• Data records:
^^^^^^^^
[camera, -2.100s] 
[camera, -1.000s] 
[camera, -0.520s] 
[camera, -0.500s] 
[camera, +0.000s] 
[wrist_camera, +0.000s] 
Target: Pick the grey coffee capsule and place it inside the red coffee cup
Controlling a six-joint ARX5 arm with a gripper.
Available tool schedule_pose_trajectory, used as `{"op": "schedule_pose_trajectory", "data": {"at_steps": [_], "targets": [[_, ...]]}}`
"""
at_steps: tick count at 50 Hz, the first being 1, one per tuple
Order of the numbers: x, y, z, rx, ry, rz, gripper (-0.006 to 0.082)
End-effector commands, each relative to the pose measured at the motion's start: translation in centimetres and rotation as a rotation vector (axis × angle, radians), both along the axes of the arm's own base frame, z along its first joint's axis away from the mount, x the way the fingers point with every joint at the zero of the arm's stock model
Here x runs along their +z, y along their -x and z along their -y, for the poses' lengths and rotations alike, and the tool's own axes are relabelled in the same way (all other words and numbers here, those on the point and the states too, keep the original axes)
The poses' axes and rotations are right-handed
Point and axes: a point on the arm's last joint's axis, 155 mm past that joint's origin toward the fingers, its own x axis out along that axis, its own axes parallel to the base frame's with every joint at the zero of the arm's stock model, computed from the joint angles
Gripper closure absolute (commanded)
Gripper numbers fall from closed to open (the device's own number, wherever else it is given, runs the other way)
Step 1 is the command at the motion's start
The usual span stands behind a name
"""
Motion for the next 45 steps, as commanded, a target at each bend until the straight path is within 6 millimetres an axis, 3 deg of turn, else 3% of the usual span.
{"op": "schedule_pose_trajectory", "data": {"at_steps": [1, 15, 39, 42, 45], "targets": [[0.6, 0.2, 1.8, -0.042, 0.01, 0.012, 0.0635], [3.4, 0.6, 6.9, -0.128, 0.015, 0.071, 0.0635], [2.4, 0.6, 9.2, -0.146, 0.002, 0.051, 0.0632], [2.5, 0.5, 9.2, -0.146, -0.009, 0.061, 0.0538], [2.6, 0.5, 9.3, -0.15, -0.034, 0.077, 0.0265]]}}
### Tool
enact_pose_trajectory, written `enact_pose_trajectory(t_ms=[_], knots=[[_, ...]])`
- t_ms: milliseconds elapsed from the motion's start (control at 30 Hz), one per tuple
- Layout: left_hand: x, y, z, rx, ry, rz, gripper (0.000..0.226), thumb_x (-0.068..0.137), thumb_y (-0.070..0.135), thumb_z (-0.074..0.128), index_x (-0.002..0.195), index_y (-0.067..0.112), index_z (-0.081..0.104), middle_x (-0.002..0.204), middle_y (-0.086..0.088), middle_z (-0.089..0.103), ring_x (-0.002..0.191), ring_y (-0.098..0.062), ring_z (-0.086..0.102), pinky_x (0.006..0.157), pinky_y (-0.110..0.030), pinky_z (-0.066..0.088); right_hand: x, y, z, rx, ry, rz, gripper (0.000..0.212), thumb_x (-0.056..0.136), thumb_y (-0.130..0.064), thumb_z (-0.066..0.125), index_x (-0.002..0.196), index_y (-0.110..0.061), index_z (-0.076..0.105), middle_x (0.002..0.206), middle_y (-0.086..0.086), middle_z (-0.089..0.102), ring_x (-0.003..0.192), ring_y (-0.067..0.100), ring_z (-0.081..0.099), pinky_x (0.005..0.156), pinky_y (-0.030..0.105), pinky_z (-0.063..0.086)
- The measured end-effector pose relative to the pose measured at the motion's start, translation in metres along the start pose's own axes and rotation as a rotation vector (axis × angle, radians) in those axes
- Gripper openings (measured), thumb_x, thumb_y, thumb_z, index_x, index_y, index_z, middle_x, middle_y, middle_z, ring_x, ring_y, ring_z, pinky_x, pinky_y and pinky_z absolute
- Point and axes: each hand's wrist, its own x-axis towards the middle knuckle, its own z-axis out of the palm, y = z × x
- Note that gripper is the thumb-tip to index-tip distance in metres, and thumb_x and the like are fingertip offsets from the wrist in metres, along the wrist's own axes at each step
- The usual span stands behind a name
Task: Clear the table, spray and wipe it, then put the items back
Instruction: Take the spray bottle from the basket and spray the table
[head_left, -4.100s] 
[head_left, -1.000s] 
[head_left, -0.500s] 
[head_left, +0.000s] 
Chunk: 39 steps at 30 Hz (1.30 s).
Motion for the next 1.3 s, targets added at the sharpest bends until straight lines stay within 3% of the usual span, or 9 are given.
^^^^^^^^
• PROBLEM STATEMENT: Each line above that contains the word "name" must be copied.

• EXPECTED ANSWER:
The usual span stands behind a name
- The usual span stands behind a name

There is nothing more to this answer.